Disquisiciones de lado, lo interesante es que una cuerda, un papel arrugado, un clavo o su sombra, pueden ser un fuerte golpe movilizador de emociones, removedor de la sensibilidad yorugua tan especial, tan cartesiana. Lo es. Como las sombras que aparecen de tanto en tanto, sigilosamente, en algunas partes de la muestra. Una magnífica presencia, inquietante, de un cuerpo inexistente. Las sombras son los cuerpos. Perfiles suaves, delineados, cautivantes. Más de un visitante buscó un correlato en el espacio. No hay, pero seguramente haya. Solo que están desencontrados, en tiempos o espacios diferentes. O simplemente detrás de las paredes. O en la ficción que también es parte de la realidad.

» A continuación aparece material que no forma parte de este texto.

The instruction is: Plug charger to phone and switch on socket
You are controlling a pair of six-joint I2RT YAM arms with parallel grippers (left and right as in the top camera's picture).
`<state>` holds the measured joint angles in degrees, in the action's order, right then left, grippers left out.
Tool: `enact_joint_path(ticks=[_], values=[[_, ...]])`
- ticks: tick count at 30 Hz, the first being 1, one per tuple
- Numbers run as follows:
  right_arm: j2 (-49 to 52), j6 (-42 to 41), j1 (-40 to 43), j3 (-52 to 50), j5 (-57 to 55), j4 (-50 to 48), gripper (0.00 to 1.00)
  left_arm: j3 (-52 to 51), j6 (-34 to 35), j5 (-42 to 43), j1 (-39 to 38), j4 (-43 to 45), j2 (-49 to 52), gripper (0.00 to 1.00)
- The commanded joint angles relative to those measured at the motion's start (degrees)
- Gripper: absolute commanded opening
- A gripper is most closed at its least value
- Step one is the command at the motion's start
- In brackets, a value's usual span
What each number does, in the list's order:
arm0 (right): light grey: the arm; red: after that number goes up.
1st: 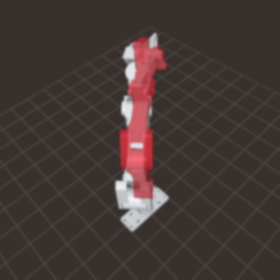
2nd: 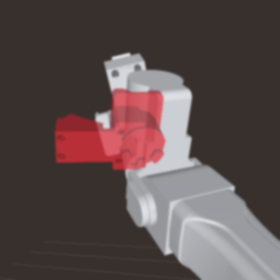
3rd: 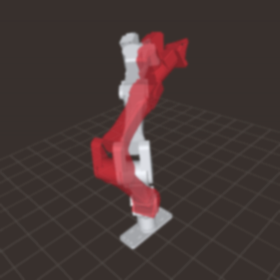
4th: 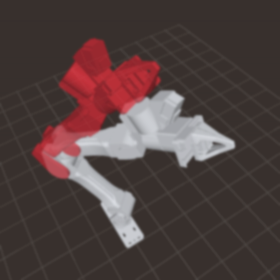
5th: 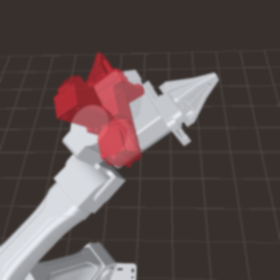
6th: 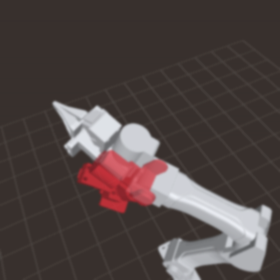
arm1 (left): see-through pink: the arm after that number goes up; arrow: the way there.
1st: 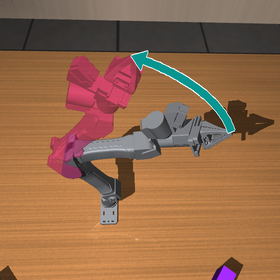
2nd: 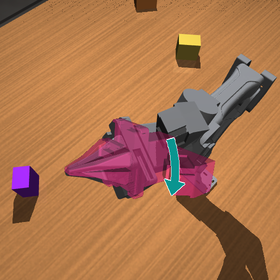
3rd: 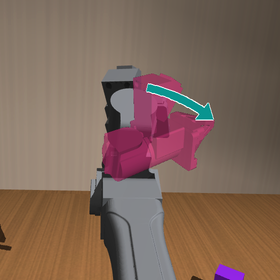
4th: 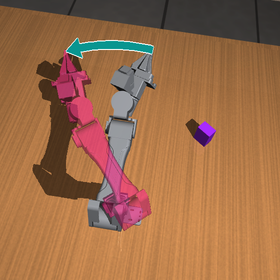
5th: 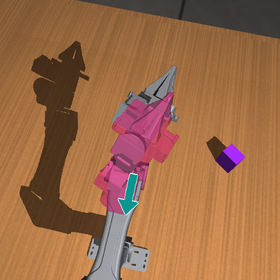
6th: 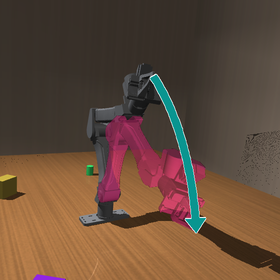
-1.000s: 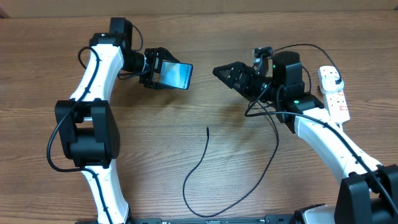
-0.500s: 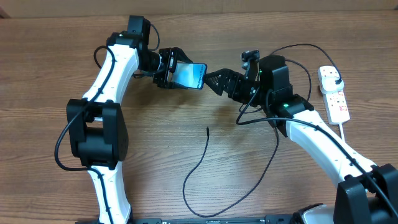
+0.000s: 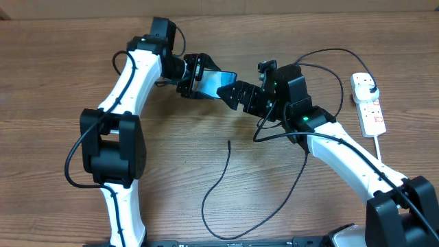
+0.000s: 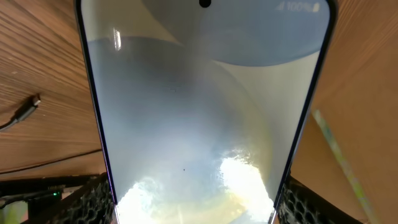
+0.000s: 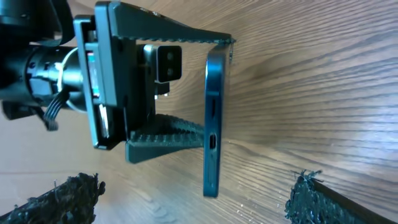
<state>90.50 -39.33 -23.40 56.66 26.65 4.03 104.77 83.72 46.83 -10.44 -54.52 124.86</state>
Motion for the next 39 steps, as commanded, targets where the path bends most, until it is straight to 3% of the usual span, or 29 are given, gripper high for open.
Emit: enact_joint_path(ticks=[1,22,25,36,39], values=[[0.22,0.42,-0.24,1.46,-3.17,0.79,0.95,1.95,0.70,1.03,-1.42,1.16,0.15,0.04],[0.24,0.83,-0.22,1.44,-9.51,2.56,0.93,1.95,-6.01,0.81,-5.42,5.29,0.15,0.04],[0.24,0.90,-0.22,1.44,-10.19,2.60,0.88,1.95,-6.19,0.85,-5.79,5.29,0.15,0.04],[0.28,2.34,-0.22,1.44,-13.03,2.67,0.85,1.95,-5.90,1.20,-7.74,5.33,0.15,0.04],[0.28,2.34,-0.22,1.44,-13.20,2.69,0.77,1.95,-5.92,1.22,-8.09,5.33,0.15,0.04]])
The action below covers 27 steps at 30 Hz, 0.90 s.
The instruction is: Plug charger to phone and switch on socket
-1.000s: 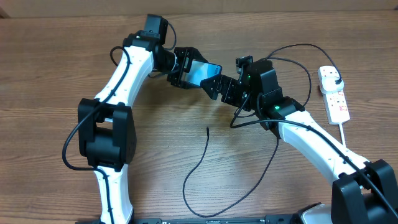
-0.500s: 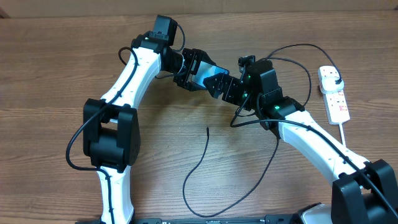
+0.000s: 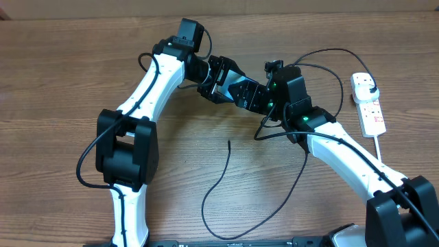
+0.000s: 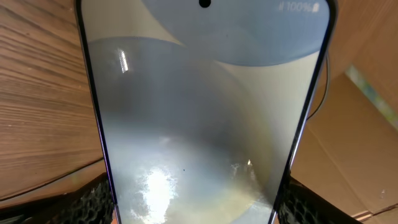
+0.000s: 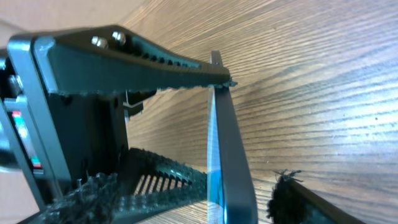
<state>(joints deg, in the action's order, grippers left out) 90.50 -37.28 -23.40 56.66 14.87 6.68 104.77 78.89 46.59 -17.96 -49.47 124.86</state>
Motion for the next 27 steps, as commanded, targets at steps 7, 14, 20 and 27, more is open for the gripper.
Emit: enact_joint_path(ticks=[7,14,20,27], values=[[0.28,0.31,-0.22,1.44,-2.47,0.13,0.66,1.95,-1.09,2.60,-0.72,0.48,0.15,0.04],[0.28,0.31,-0.22,1.44,-2.45,0.13,0.56,1.95,-1.11,4.04,-0.90,1.18,0.15,0.04],[0.28,0.31,-0.22,1.42,-2.47,0.11,0.52,1.95,-1.11,4.42,-1.20,1.55,0.15,0.04],[0.28,0.31,-0.22,1.42,-2.91,0.13,0.49,1.95,-1.11,4.24,-1.66,1.60,0.15,0.04]])
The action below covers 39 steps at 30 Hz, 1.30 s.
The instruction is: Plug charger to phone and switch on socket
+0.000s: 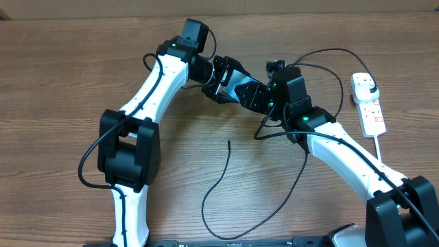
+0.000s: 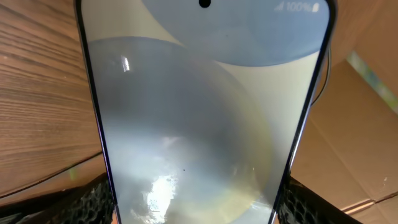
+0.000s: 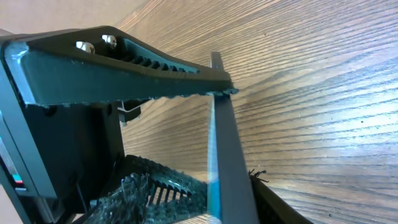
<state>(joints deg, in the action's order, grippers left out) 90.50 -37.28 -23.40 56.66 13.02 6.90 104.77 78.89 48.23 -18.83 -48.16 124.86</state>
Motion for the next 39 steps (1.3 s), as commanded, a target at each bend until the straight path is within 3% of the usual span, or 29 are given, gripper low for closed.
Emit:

Tal vez haya que tocar estas invenciones, estos simulacros, aunque no ayude mucho. Al final, quién dice que uno es de verdad y otro no, quién determina la verdad o realidad de las cosas, quién se atreve a definir la presencia y su representación. El lenguaje, la experiencia, la historia, los discursos sobre el arte o el pensamiento. Todas construcciones humanas, permeables, debatibles, insuficientes para explicar el siempre incomprensible mundo del espíritu. Ahí entra el arte, en la necesaria acción de cuestionar, de descubrir, de proponer zonas sin nombre para que alguien las haga existir.
La muestra puede pecar de fría. Es cierto. Ante la posible reflexión o interpretación, va un consejo: dejarse conquistar por lo incomprensible o lo inexplicable. Por esas paredes que parecen flexibles, con vida, con misterios que la artista deja apenas entrever, apenas con una cuerda o detrás de un papel arrugado. El gran secreto es la perfección con la que elabora estos recovecos, es la limpieza de procedimientos, la síntesis, la fineza. El juego y la búsqueda se convierte en arte en un punto donde la belleza se confunde con la técnica, la intención con la intervención del espacio, con la suavidad de los detalles, con la sutileza de los tonos, con la ruptura de las nociones físicas frente a la inmensidad o la pequeñez, entre lo que se ve y lo que se intuye. Una muestra imprescindible.
Liliana Porter. En el MNAV (Parque Rodó), de martes a domingos de 14 a 19 h. Hasta el 21 de junio.